Le combat au Larzac raconté par Christian Rouaud dans son documentaire s’est déroulé d’octobre 1971 au 3 juin 1981 lorsque, trois semaines après son élection, François Mitterrand annonce l’abandon du projet d’extension du camp militaire du Larzac annoncé dix ans plus tôt par Michel Debré.

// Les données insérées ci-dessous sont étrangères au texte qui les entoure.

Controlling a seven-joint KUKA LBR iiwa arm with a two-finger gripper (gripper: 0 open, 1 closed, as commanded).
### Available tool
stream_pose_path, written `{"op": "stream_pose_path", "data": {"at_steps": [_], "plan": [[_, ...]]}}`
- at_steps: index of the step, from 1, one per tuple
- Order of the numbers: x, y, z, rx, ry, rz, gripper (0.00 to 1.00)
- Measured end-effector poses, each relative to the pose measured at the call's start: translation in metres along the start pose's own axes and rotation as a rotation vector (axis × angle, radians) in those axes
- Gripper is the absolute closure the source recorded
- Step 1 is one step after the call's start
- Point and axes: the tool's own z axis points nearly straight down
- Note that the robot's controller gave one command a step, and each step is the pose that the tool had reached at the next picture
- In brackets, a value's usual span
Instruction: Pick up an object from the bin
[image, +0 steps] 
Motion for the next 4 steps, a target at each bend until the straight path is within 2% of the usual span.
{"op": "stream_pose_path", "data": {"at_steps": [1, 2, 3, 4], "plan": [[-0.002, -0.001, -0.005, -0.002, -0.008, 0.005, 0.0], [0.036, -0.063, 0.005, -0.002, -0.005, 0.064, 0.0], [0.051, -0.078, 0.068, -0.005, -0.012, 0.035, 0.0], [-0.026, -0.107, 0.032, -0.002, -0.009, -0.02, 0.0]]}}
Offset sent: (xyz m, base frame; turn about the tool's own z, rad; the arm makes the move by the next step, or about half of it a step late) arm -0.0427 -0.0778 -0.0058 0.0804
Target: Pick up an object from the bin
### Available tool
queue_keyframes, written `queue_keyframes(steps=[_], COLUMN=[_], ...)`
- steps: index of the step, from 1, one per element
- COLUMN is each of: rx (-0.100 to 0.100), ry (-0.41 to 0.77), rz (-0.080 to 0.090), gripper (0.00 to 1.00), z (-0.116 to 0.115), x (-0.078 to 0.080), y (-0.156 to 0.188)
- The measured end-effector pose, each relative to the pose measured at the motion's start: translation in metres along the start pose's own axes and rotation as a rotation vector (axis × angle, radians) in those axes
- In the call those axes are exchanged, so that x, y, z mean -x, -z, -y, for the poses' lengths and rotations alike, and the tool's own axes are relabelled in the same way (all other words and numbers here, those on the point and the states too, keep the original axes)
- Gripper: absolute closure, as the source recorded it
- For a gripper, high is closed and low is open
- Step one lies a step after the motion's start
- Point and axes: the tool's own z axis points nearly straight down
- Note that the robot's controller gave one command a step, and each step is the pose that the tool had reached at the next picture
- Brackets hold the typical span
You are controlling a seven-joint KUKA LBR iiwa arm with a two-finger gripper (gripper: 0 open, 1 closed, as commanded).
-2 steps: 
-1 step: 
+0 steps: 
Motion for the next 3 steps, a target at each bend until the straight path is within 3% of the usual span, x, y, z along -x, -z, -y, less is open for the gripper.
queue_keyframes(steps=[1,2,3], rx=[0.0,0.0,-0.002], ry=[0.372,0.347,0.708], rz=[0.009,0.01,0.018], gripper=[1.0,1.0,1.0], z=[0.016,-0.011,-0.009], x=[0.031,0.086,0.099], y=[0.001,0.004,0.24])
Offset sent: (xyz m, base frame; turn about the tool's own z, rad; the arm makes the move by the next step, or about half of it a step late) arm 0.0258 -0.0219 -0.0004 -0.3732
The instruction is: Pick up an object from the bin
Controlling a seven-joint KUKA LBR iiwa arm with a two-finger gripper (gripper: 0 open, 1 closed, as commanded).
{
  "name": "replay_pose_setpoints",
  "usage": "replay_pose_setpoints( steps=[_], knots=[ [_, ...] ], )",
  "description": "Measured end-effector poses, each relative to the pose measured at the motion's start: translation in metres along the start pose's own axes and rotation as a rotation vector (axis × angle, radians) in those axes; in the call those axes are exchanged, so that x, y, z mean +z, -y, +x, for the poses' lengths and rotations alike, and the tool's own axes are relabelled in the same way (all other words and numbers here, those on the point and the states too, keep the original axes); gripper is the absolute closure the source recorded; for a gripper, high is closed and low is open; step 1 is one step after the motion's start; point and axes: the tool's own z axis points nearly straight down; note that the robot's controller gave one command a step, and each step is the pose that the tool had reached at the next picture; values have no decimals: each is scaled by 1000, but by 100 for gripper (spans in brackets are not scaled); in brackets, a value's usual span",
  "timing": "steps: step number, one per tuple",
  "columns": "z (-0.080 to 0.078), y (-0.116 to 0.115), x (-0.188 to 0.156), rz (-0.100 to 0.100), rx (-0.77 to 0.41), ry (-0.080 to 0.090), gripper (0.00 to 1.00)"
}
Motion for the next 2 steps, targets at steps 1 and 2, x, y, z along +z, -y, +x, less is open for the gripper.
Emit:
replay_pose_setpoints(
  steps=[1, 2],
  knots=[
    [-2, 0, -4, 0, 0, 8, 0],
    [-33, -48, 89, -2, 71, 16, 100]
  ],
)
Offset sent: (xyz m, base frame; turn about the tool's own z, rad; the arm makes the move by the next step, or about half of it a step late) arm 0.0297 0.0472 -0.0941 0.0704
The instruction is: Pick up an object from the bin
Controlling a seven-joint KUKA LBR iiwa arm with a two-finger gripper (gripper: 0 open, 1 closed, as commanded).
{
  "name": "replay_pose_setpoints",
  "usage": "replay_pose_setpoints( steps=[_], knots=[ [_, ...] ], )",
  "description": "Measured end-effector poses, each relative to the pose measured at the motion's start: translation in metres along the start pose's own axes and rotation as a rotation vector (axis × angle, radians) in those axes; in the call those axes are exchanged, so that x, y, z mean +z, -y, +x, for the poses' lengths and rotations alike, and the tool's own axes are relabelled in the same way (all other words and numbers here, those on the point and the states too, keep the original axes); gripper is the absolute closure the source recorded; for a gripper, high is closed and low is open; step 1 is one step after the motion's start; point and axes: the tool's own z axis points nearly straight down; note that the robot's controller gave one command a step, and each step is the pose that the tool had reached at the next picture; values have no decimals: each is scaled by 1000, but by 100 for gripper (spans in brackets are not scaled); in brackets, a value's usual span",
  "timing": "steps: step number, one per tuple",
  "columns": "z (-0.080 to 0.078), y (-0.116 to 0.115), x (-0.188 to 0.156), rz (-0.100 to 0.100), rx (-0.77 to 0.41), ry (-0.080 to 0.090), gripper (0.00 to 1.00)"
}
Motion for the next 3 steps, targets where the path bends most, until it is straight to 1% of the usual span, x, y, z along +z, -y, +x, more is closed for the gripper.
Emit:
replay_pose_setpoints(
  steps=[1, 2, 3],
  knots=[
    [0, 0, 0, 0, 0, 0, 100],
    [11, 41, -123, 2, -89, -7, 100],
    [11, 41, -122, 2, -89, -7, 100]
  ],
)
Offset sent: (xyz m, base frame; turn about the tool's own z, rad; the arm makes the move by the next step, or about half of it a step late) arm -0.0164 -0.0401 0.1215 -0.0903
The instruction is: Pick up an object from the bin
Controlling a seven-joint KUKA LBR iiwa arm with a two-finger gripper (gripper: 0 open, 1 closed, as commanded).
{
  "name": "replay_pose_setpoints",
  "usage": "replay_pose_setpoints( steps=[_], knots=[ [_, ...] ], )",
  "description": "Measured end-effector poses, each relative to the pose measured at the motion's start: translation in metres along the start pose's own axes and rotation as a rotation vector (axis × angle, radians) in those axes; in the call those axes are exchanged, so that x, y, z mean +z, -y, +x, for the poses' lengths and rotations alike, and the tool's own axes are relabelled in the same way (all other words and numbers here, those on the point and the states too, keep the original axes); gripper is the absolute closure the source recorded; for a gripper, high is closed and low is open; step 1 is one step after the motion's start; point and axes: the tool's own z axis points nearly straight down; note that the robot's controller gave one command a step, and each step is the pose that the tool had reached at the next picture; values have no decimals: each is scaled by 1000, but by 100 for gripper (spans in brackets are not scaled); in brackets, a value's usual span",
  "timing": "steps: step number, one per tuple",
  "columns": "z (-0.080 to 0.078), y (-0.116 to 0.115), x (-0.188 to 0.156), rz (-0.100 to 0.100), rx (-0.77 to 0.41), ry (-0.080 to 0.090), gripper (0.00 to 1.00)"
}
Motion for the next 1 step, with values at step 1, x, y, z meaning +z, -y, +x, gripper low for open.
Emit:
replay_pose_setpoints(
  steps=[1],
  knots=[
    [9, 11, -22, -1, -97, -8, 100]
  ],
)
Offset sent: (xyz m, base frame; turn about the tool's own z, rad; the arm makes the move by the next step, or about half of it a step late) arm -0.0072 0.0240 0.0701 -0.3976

Pendant une décennie, ces paysans, bientôt rejoints par des étudiants déçus de la façon dont s’était terminé Mai 68 et des… maoïstes, se sont battus de façon non violente pour préserver leurs terres. Comme il avait procédé dans un film précédent au sujet de la grève de l’usine Lip, à Besançon, Christian Rouaud a retrouvé quelques figures emblématiques de l’époque, dont José Bové, et les a fait témoigner, images d’archives à l’appui. Pour le réalisateur français, ce qui s’est produit au Larzac peut aussi se produire à l’échelle européenne, et même mondiale, aujourd’hui : « Quand les gens du Larzac se sont lancés dans leur combat, ils n’imaginaient pas que ça durerait dix ans. Mais ils l’ont fait. Et aujourd’hui aussi, il y a des gens qui se lèvent, qui parlent, qui font des choses. Il n’y a pas de fatalité. Qui pensait les révolutions arabes possibles ? Ou la chute du mur de Berlin ? » Pour Stéphane Desgain, du CNCD, le combat du Larzac doit être un exemple : « Il est la preuve que l’obstination peut payer. Il faut du monomaniaque. » ¦

Mi.D.

« Tous au Larzac », documentaire de Christian Rouaud. Durée : 1 h 58. Sortie le 8 février à Bruxelles (Vendôme) et Liège (les Grignoux), en mars dans toute la Wallonie.